Subject: Re: [Boost-bugs] [Boost C++ Libraries] #8392: Too complex regex for boost::regex (perl, extended) isn't so complex
From: Boost C++ Libraries (noreply_at_[hidden])
Date: 2013-04-21 11:53:37
#8392: Too complex regex for boost::regex (perl, extended) isn't so complex
-------------------------------+--------------------------------------------
Reporter: bkalinczuk@⦠| Owner: johnmaddock
Type: Bugs | Status: closed
Milestone: To Be Determined | Component: regex
Version: Boost 1.52.0 | Severity: Problem
Resolution: wontfix | Keywords:
-------------------------------+--------------------------------------------
Comment (by bkalinczuk@â¦):
Replying to [comment:5 anonymous]:
> >I checked your example with grep and it had no problem with matching
the largest matching substring. (There wasn't even any delay).
>
> Grep is a completely different beast: it's a DFA meaning the complexity
of matching is O(N).
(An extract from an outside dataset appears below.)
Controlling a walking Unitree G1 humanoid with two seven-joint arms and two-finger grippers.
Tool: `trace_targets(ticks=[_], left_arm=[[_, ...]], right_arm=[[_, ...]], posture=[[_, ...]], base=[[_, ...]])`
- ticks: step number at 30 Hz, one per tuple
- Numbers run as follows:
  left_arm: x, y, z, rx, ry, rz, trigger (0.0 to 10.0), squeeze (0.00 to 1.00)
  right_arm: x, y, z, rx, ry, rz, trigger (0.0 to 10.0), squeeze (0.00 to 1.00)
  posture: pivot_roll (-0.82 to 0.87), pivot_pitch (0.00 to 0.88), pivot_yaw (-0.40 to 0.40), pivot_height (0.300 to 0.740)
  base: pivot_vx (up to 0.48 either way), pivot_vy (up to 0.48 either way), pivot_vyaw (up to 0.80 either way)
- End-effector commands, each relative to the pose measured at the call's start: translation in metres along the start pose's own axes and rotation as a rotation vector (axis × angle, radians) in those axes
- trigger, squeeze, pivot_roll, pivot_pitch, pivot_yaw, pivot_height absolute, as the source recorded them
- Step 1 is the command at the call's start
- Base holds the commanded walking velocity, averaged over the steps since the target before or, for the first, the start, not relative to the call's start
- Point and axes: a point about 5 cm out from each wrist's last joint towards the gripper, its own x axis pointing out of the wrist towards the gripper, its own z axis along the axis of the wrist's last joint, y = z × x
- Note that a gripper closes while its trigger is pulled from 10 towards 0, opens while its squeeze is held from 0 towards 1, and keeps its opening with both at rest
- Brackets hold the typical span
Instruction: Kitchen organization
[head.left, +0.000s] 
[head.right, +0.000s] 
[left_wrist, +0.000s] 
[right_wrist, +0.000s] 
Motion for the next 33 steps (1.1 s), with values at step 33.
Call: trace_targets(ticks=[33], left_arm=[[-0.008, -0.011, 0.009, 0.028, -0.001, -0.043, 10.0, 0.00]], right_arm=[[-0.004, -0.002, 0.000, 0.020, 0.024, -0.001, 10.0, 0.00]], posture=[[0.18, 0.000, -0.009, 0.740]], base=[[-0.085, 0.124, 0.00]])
Perl compatible engines are NFA's, and in the worst
case the complexity of obtaining a match is NP-complete, so something like
O(N!) for an N-character string.
>
> >I understand, that for the purpose of limiting the time taken for regex
matching/searching a developer can set a BOOST_REGEX_MAX_STATE_COUNT as he
wishes. I would expect though, that regex matching will take
O(BOOST_REGEX_MAX_STATE_COUNT * exp(size_of_regex) ) (128n in the
example), which is not the case.
>
> No it's much worst than that as mentioned above. NP-complete in the
worst case (which strangely this nearly is).
>
> >I believe there is a bug with counting number of states in this example
and the behaviour is not as it is described.
>
> It's not states in the machine that matter - it's how many are
''visited'' while trying to find the match. The maximum is set to the
lowest of:
>
> * BOOST_REGEX_MAX_STATE_COUNT
> * N^2^ for an N character string.
> * A lower limit k, which is hard coded to 100000.
>
> You can change this behavour by editing {{{estimate_max_state_count}}}
in perl_matcher_common.hpp.
My estimation have been N * 2^number_of_DFA_states, so for your example it
would be 56448 (even less then hardcoded), which could be calculated in no
time.
I would never expect the regex matching to be dependent on text size in
any other way then linear.
There is this article about comparing perl regexes to the awk and grep
approach:
http:\/\/ swtch.com \/ ~rsc \/ regexp \/ regexp1.html
Clearly I expected a Thompson approach.
-- Ticket URL: <https://svn.boost.org/trac/boost/ticket/8392#comment:6> Boost C++ Libraries <http://www.boost.org/> Boost provides free peer-reviewed portable C++ source libraries.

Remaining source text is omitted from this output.